Grant Details
Grant Number: |
3R01CA261898-03S1 Interpret this number |
Primary Investigator: |
Burridge, Paul |
Organization: |
Northwestern University At Chicago |
Project Title: |
Predicting and Preventing Chemotherapy-Inducedcardiotoxicity in African American Children |
Fiscal Year: |
2024 |
Abstract
Project Summary
Doxorubicin is a member of the anthracycline group of chemotherapy drugs prescribed to approximately 60% of
pediatric cancer patients suffering with sarcomas, blastomas, leukemia, and lymphoma.
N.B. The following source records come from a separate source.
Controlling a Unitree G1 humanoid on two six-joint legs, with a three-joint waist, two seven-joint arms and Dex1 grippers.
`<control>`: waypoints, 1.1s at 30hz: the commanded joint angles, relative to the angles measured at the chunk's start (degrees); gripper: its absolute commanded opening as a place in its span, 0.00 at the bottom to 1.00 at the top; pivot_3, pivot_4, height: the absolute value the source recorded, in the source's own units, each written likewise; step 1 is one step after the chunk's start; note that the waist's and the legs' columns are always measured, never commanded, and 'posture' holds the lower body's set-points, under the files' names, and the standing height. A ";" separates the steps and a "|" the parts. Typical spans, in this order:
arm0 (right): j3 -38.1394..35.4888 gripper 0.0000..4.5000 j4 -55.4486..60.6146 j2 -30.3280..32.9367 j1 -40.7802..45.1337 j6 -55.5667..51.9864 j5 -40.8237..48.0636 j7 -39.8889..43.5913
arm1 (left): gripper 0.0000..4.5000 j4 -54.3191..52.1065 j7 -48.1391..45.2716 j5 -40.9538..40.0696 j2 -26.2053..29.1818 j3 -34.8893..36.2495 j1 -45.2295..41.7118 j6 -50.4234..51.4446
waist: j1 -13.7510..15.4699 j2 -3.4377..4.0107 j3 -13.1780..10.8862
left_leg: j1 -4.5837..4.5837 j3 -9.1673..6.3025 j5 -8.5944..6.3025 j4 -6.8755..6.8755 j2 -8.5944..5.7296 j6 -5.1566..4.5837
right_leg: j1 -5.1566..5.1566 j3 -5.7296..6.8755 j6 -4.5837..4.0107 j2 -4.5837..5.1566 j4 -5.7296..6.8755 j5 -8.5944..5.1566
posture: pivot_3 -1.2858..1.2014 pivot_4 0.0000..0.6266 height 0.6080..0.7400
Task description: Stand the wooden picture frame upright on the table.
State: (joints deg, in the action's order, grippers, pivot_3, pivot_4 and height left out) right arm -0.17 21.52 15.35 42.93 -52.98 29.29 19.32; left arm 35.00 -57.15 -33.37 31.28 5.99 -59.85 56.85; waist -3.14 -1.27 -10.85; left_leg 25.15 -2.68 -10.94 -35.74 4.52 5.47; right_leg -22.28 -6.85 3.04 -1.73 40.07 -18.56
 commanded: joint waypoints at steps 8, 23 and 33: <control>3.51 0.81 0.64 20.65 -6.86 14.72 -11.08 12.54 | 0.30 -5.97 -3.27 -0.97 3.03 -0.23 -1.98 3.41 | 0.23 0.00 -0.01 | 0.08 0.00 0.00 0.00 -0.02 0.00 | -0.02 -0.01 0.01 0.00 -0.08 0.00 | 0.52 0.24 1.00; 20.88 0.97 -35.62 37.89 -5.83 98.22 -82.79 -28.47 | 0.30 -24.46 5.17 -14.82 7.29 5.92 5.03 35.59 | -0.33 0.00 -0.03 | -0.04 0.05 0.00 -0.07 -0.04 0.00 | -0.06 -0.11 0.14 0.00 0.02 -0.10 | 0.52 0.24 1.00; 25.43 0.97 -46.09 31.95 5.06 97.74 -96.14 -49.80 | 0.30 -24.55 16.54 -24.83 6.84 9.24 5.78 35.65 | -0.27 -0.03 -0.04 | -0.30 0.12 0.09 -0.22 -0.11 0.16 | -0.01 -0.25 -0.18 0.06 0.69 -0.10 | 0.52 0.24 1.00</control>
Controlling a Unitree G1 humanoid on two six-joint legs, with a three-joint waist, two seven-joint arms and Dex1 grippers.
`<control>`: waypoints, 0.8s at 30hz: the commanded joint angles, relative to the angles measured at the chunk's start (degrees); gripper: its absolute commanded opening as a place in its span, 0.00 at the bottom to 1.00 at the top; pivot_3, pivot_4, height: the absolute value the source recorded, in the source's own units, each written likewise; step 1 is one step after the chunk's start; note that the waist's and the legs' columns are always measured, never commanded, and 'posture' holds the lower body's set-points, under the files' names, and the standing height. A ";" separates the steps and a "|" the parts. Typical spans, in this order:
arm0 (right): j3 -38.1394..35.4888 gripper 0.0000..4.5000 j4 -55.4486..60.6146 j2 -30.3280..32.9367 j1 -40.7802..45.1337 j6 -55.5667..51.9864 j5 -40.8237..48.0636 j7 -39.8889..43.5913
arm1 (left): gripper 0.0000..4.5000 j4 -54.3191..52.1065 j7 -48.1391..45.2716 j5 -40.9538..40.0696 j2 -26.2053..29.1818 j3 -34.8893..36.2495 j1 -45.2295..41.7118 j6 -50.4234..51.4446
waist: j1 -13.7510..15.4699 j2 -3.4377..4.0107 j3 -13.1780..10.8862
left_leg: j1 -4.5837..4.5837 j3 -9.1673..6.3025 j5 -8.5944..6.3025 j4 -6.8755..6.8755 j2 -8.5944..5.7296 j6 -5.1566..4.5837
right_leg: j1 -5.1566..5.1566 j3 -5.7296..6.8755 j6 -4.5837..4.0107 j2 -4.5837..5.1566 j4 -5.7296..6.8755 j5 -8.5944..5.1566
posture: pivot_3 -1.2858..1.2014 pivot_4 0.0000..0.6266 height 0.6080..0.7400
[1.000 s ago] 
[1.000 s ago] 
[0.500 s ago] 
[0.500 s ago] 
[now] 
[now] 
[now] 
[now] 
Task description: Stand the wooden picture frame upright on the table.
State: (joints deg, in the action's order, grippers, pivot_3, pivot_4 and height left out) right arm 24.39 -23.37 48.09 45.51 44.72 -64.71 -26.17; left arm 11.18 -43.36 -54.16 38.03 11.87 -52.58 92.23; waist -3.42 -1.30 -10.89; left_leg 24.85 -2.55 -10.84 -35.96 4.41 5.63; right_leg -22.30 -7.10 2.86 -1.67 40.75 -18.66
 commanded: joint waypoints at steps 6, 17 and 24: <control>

Although doxorubicin is
highly effective in these patients, ~16% of pediatric patients suffer doxorubicin-induced cardiotoxicity (DIC) which
can lead to heart failure requiring heart transplant. Our recent work has shown that DIC is 2.5x more
prevalent in African American (AA) survivors of childhood cancer. Despite more than 50 years of research
in this field, there is still, at present, little potential for either predicting or preventing DIC. There is an obvious
need for novel and innovative approaches to overcome this hurdle. Candidate gene and genome-wide
association studies, predominantly in Europeans, have identified >100 single nucleotide polymorphisms (SNPs)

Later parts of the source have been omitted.